DIRECTIONS: When the line containing "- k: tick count" appears in the data below, begin copying there and stop only after the line containing "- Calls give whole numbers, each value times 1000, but".

THE RECORDS:
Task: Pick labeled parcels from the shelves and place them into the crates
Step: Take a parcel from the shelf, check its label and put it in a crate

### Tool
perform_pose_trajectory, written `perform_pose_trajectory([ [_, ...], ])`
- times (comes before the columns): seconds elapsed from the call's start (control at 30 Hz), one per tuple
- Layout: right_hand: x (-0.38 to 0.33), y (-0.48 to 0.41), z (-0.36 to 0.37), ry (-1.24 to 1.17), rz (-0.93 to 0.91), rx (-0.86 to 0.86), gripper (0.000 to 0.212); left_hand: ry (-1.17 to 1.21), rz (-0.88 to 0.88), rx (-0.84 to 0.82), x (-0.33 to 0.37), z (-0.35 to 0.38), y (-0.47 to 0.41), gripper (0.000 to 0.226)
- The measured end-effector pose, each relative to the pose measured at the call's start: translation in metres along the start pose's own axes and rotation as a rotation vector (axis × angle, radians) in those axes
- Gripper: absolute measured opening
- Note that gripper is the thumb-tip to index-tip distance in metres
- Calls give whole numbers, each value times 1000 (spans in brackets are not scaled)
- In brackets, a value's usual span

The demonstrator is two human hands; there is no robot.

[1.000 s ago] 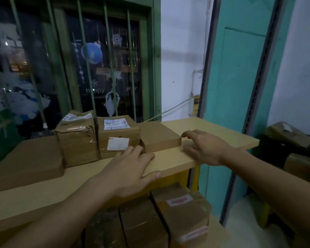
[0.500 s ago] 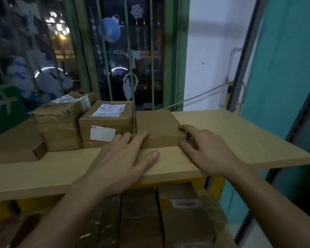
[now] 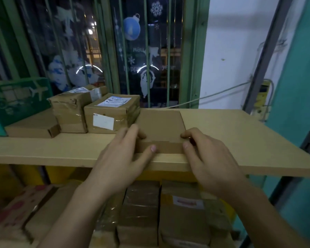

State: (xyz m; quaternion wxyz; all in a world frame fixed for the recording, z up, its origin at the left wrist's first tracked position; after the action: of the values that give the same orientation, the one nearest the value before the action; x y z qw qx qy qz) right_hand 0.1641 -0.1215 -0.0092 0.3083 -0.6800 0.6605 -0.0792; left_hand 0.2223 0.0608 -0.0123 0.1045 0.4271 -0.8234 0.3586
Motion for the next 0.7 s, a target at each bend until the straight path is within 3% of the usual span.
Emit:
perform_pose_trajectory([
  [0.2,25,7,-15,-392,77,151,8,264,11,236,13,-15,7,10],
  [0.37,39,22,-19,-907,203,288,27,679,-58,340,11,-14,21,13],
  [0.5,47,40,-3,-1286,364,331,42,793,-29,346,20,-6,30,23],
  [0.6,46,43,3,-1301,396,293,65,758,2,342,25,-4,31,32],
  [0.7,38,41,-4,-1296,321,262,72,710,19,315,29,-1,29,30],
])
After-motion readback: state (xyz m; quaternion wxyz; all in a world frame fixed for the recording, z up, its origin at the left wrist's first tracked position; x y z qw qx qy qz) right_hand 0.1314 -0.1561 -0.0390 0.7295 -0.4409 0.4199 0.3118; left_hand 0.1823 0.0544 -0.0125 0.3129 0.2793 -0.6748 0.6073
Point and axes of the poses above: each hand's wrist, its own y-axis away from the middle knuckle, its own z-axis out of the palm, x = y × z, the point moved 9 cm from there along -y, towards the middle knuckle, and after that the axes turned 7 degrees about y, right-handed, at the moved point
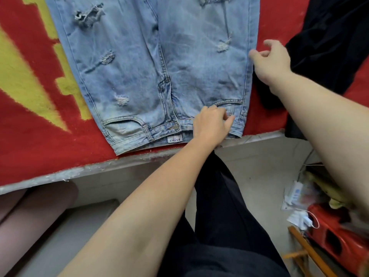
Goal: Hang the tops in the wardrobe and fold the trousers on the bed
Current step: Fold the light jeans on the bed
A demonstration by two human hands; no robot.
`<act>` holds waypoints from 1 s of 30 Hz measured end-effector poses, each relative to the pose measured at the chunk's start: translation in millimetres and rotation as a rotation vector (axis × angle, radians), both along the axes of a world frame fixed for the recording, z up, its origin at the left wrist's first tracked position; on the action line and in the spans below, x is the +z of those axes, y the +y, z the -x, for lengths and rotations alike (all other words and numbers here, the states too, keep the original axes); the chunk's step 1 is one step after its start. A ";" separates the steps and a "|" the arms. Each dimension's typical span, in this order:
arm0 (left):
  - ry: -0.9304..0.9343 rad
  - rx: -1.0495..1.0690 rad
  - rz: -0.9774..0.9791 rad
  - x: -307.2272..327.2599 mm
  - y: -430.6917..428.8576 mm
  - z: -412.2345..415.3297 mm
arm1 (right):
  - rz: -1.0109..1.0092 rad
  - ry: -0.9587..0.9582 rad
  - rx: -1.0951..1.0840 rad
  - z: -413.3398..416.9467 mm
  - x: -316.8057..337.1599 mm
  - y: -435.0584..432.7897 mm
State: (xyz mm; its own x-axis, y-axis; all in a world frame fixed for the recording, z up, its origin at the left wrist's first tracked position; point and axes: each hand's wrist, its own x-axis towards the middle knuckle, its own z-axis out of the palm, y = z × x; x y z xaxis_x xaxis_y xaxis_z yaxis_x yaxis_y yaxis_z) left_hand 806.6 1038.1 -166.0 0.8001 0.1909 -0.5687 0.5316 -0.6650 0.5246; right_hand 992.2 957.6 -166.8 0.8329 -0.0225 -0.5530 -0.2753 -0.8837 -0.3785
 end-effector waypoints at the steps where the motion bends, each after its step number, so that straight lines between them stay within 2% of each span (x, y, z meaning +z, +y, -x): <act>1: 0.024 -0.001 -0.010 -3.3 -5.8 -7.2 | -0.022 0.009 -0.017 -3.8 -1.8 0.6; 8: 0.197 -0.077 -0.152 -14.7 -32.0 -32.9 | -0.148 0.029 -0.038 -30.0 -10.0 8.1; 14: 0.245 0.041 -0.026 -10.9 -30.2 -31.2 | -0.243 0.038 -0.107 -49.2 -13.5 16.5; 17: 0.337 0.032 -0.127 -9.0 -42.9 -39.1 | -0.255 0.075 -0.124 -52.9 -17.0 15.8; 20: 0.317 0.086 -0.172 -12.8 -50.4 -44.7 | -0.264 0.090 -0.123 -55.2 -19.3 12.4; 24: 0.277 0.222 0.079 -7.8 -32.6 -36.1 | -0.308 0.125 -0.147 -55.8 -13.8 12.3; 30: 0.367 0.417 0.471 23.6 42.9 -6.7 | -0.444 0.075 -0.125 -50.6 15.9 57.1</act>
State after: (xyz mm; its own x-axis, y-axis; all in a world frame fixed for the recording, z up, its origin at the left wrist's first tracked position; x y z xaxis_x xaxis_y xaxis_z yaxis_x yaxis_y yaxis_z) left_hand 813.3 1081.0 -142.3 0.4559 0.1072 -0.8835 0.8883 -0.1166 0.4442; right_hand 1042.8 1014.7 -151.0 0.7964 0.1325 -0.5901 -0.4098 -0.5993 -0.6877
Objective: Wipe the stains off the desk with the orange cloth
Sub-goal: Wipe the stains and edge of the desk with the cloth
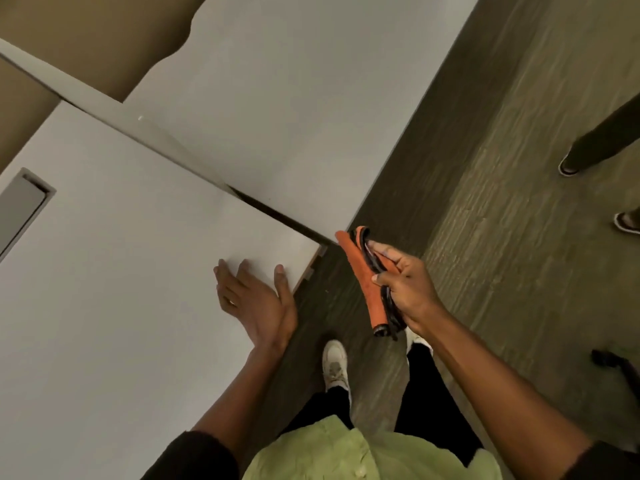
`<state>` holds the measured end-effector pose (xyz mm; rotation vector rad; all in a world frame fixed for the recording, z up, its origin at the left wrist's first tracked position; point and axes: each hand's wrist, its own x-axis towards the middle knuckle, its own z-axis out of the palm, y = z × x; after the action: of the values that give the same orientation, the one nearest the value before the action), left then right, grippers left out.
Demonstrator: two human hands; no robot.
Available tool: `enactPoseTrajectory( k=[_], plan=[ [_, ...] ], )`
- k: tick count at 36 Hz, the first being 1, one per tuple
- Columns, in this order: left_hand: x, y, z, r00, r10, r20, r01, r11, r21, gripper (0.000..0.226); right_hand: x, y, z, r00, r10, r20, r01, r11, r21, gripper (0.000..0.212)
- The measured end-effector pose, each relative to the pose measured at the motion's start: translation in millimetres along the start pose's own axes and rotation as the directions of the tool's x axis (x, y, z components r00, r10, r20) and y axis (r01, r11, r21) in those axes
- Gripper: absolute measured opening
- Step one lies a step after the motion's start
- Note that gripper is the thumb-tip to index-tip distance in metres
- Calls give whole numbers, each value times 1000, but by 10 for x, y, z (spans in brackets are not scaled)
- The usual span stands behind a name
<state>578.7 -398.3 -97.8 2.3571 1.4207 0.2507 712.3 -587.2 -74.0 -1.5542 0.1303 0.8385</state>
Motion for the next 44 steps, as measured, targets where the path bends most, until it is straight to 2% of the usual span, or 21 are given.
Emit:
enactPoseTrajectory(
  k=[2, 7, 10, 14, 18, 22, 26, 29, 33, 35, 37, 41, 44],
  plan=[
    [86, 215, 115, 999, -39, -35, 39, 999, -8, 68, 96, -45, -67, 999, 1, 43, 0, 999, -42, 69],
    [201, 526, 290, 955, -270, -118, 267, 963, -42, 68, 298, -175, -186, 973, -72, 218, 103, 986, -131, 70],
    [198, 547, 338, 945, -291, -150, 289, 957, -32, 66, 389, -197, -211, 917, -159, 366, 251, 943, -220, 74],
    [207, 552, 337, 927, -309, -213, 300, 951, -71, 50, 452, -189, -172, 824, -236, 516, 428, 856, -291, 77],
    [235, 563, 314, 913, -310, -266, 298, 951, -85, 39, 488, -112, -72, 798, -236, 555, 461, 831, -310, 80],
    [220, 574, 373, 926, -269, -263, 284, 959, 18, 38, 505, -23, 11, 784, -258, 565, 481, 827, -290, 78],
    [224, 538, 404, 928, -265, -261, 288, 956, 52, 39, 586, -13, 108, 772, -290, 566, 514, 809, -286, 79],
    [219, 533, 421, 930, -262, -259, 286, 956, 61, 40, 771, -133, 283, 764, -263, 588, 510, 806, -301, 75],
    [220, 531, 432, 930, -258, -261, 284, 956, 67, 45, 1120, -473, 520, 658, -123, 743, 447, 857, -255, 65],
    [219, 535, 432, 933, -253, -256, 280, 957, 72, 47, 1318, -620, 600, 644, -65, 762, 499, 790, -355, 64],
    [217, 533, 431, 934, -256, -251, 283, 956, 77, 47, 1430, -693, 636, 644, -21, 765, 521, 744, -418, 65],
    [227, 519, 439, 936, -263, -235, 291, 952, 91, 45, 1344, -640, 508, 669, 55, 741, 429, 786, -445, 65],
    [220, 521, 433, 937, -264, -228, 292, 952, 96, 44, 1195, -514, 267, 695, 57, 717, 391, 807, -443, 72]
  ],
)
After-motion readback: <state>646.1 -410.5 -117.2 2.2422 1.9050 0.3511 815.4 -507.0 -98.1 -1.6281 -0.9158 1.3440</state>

EXERCISE SOLUTION:
- k: tick count at 36 Hz, the first being 1, one per tuple
- Columns, in this order: left_hand: x, y, z, r00, r10, r20, r01, r11, r21, gripper (0.000..0.226); right_hand: x, y, z, r00, r10, r20, r01, r11, r21, gripper (0.000..0.212)
- The measured end-effector pose, each relative to the pose measured at the motion's start: translation in millimetres along the start pose's own axes and rotation as the directions of the tool's x axis (x, y, z components r00, r10, r20) and y axis (r01, r11, r21) in those axes
- Gripper: absolute measured opening
- Step one lies a step after the motion's start
- Note that gripper is the thumb-tip to index-tip distance in metres
- Calls give whole numbers, each value times 1000, but by 10 for x, y, z (spans in brackets are not scaled)

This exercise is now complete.